Quintessent's software, DSLXchange, will pre-qualify the subscriber, the loop, and the availability of the network infrastructure, including the DSL Access Multiplexer (DSLAM) equipment. Upon receiving the customer's order, Quintessent will qualify that DSL service is possible for the consumer's physical address based on distance from the central office and any potential disruptions to the line such as bridge taps.

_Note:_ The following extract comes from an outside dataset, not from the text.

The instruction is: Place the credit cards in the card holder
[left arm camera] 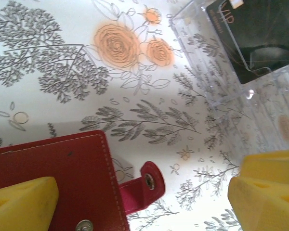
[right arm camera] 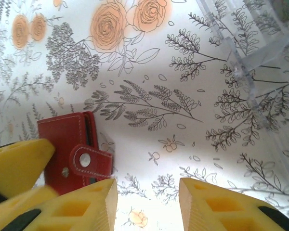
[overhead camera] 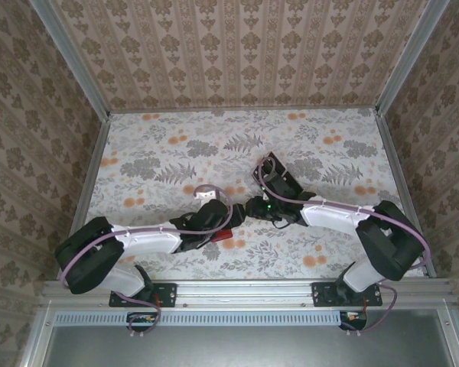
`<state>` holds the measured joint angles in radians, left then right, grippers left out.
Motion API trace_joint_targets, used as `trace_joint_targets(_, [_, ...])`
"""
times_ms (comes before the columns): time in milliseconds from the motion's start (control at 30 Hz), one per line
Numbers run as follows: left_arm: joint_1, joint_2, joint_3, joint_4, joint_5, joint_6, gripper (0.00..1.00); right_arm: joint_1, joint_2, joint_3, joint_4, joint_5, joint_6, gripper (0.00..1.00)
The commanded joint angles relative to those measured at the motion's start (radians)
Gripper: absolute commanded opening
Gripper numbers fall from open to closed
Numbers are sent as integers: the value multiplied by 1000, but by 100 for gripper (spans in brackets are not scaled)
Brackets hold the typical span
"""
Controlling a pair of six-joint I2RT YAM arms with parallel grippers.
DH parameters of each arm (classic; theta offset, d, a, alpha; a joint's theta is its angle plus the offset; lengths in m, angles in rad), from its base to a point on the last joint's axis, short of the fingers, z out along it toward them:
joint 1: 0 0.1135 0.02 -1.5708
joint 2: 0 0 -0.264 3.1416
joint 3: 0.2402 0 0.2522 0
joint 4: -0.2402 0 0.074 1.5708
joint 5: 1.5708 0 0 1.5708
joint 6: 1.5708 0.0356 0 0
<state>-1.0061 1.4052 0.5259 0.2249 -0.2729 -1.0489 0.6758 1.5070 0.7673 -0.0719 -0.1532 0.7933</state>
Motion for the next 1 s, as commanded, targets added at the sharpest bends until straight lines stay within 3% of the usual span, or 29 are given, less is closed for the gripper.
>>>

A spokesman for Quintessent stated, "Frequently, a customer is told that they are elgible for DSL service, and then at the last step of the process their provider realizes that their line is not viable because of a bridge tap." This type of delay frustrates the customer, and is causing telcos to loose money.

Once the line has been qualified, Quintessent's software breaks the order apart based upon which company actually owns the required portion of the network, and sends out the work orders/ service requests to these companies. The Telco will still need to send a truck out and manually provision the line with ATM and qualify the loop.

Turnstone Systems' cross connect manager then facilitates the connectivity to the consumer's home. BroadJump's software qualifies the consumer's PC for DSL and automatically configures it over the Internet, eliminating the need for a truck roll. Once all is complete, the process notifies Portal's customer management system to commence the billing cycle. Quintessent's research estimates that it currently costs about $1500 to provision a DSL line today, whereas under this system of automation the cost is potentially reduced to $50.

Cisco is hoping that this system will prompt service providers to use an all Cisco network, although several service providers currently operate a hybrid network. Cisco's partners in this venture do not have exclusive contracts, and it is possible that other major manufacturers, such as Nortel and Lucent, will introduce similar automated systems.